Despite all these concerns, several governments have imported American made DU weapons. Taiwan, Thailand, Korea, Israel, and Greece all have DU weapons in their arsenals. Muslim regimes have also placed orders for Uncle Sam’s deadly poison, including Bahrain, Saudi Arabia, Turkey and Kuwait. Since the Gulf War, DU weapons have been deployed by US and UN forces in air strikes against Serbian positions in Bosnia. This is sadly ironic, since the resulting fallout will poison Muslim, Croat, and Serbian soldiers and civilians alike. The US is also storing DU on UN military bases in Bosnia, and in places like the Philippines, endangering local civilians.

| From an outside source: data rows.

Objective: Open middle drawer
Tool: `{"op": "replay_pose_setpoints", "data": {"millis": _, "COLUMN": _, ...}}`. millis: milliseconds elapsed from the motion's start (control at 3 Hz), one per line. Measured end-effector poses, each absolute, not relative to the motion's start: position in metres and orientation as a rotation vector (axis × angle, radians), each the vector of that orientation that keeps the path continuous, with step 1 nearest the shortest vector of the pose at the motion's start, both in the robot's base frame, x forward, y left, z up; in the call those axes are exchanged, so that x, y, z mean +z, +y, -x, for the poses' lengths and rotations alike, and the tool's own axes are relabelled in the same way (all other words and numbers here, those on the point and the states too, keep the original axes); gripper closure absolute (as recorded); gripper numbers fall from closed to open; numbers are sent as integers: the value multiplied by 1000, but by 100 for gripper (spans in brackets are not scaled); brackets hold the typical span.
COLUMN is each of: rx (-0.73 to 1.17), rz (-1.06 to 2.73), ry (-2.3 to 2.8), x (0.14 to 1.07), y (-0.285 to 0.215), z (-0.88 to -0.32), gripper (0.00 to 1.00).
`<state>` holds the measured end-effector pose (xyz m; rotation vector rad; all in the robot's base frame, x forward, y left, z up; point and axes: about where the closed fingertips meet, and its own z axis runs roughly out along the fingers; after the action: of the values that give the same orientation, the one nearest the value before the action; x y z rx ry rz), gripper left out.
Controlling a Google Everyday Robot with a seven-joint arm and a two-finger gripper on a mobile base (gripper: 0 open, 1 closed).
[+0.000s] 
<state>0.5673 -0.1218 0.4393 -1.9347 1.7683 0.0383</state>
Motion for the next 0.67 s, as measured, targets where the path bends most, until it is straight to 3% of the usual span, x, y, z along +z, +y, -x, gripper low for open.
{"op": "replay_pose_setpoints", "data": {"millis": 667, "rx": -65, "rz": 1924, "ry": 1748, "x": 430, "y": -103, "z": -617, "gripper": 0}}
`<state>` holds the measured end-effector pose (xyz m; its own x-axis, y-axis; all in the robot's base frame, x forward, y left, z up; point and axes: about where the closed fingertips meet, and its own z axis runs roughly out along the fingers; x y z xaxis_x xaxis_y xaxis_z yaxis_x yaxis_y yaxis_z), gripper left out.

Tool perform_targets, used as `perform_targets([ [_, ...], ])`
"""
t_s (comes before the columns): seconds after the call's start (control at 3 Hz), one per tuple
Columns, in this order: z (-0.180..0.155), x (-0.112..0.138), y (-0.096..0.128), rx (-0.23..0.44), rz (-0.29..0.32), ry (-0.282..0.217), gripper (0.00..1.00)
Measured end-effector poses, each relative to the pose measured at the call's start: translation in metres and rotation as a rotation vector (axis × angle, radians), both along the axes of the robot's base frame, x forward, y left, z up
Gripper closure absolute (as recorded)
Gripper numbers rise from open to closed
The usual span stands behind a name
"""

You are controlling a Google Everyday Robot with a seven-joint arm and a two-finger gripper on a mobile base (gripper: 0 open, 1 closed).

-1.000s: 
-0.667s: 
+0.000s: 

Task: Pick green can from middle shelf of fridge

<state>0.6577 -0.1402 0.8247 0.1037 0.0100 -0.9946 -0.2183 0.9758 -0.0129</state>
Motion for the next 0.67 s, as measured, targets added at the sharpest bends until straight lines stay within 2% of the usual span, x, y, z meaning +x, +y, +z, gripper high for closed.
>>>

The threats of DU have not received much public attention for some very specific reasons. There is a conspiracy of silence on the part of government agencies, corporations, and universities to ignore or downplay the threats of radiation poisoning from DU weapons development and other military and research related projects. Government complicities have already been noted. In addition, the American corporate broadcasting conglomerate NBC is owned by General Electric, one of the major producers of nuclear weapons and waste. Some activists even dub it the ‘Nuclear Broadcasting Corporation.’ News stories about DU, needless to say, are taboo on NBC, but all the other major corporate media outlets, print and electronic, have also kept the NBC code of silence.
The Brookhaven Research Laboratory in Long Island, New York, has been implicated in a number of radioactive spills and leaks, threatening the water supply and general health of residents within a 50-mile radius. The lab is governed by Associated Universities, Inc., which is a consortium of American universities including Harvard, Columbia, Yale, and Princeton. All are complicit in the shroud of silence around any talk of the dangers of nuclear energy, weapons, and related research.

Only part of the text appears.